Engagement & Mobilisation dans les sessions à distance
Beaucoup de choses ont changé depuis ces derniers mois, dans nos habitudes de vie mais aussi dans nos habitudes de travail. Dans un article précédent, je parlais de l’évolution de notre rapport au lieu de travail avec les confinements successifs, et la mise en place du télétravail. Ces nouvelles modalités vont peut-être se modifier en fonction des évolutions sanitaires, mais elles ont déjà eu un fort impact sur la façon dont nous fonctionnons ensemble, avec notamment la multiplication des « réunions à distance ». Les experts en travail collaboratifs ont multiplié les idées ingénieuses pour que continue la possibilité de créer des temps virtuels où l’intelligence collective se met au service de la résolution de problèmes complexes, s’appuyant notamment sur un ensemble d’outils digitaux. Ces sessions à distance ont plusieurs avantages, dont l’un des principaux est la possibilité d’avoir des participants provenant d’un peu partout dans le monde. Cependant la généralisation de ce nouveau mode d’atelier s’est accompagnée d’un effet a priori anodin, mais plus dangereux qu’il n’y paraît : être pleinement présent dans ces réunions auxquelles on participe depuis notre maison ou appartement, dans le confort (ou l’inconfort) de l’espace que nous avons aménagé est un vrai défi. Les possibilités de « décrocher » sont nombreuses, et il est très facile de se détourner de son écran pour faire autre chose, ou d'un simple basculement de fenêtre être absorbé ailleurs. Et la multiplication des réunions n’aide pas : c’est un créneau de plus dans nos journées déjà truffées de visio, que l’on enchaîne bien souvent d’un simple clic sans aucune pause pour se reconcentrer.
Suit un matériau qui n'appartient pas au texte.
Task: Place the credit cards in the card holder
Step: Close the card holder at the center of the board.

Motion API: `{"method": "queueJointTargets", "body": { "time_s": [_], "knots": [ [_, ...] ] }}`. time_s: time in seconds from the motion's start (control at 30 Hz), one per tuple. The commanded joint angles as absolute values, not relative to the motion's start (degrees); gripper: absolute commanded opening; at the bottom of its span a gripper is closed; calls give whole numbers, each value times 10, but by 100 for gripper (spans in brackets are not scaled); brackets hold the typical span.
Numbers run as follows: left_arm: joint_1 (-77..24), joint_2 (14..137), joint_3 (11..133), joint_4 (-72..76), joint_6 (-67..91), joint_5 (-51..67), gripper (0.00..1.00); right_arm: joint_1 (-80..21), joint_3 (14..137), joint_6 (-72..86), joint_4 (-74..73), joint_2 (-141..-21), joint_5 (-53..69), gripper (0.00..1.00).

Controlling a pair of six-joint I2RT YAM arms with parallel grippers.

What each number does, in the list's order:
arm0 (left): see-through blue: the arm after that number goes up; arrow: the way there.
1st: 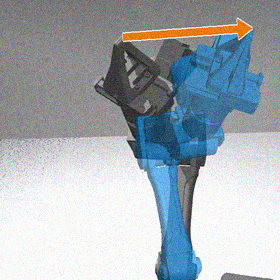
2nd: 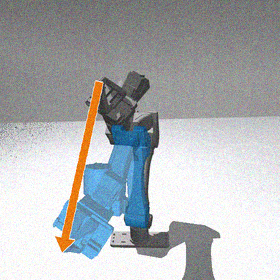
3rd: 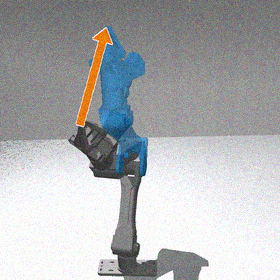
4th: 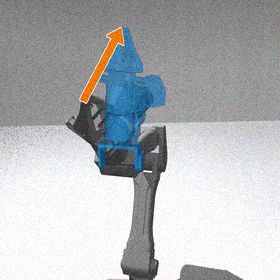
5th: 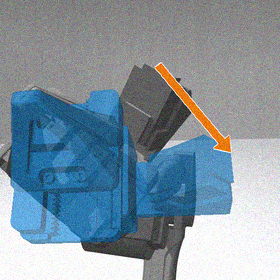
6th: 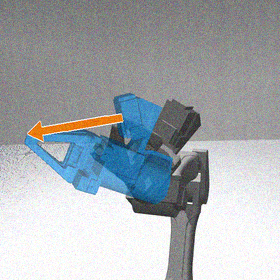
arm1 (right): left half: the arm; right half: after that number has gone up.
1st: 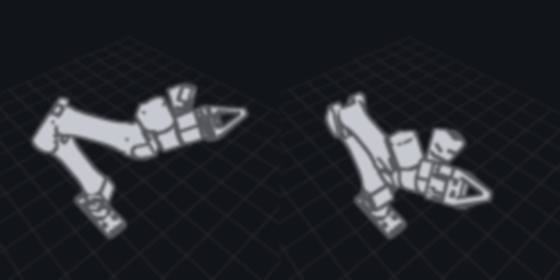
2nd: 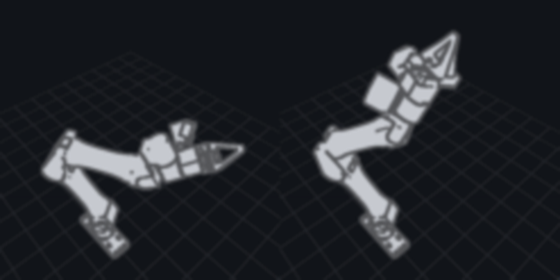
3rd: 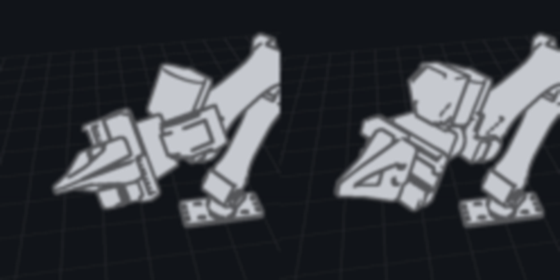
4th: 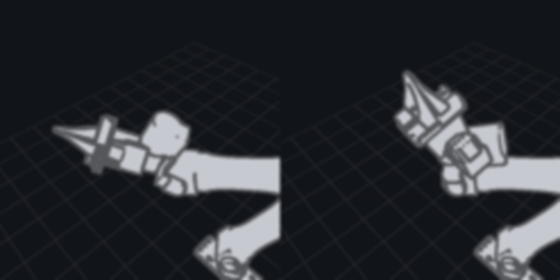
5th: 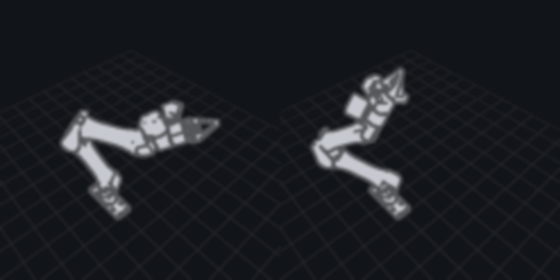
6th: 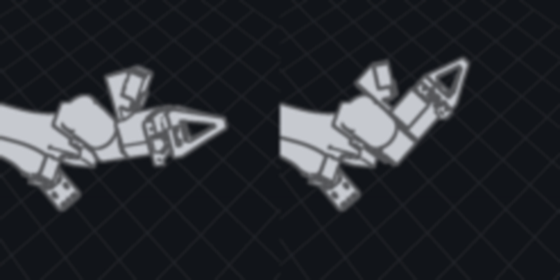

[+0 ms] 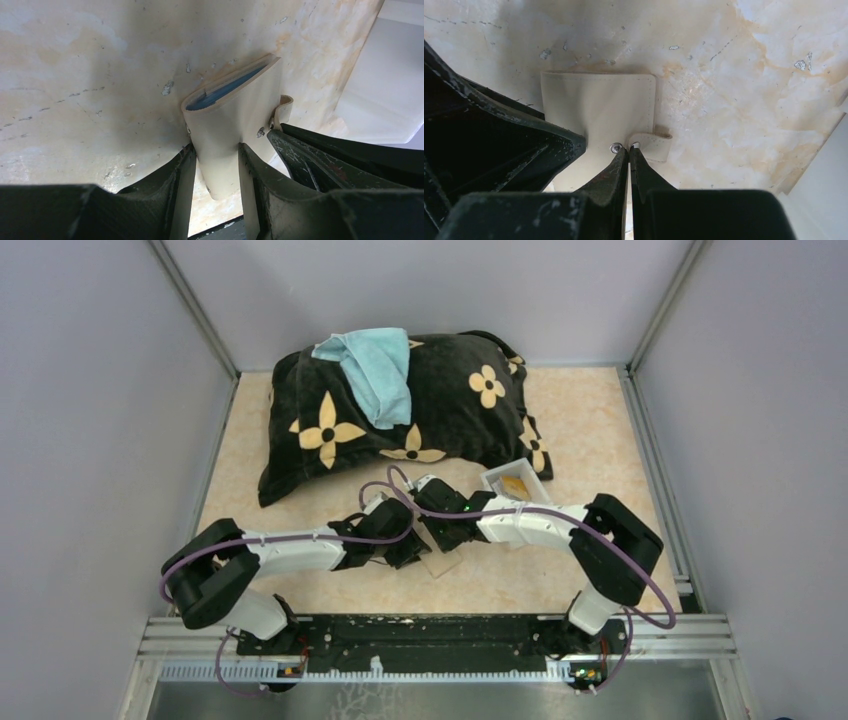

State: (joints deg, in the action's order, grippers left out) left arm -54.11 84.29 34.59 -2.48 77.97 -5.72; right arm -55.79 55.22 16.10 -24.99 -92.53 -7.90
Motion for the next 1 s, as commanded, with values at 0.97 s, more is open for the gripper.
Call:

Pourquoi est-ce dangereux ? Parce que l’engagement et la mobilisation des participants sont deux composantes essentielles pour que les temps collaboratifs soient générateurs d’impact.
Dans le monde d’avant, celui d’il n’y a pas si longtemps même si cela semble un peu lointain, la très grande majorité de ces sessions de travail se passaient avec l’ensemble des participants dans un même lieu physique, où nous attendions que tous soient présents pour pouvoir démarrer, et prenions soin d’avoir tout le monde jusqu’au terme de l’atelier, qui s’étalait régulièrement sur plusieurs journées contigües. Le choix de la bonne date pour pouvoir mobiliser chacune et chacun était souvent un moment de préparation important, car il fallait « faire de la place dans les agendas ». L’unité de temps et de lieu étant essentiels, cela nécessitait que chacun puisse se rendre disponible, et venir parfois de loin. Être présent était le premier signe de reconnaissance des enjeux de la session.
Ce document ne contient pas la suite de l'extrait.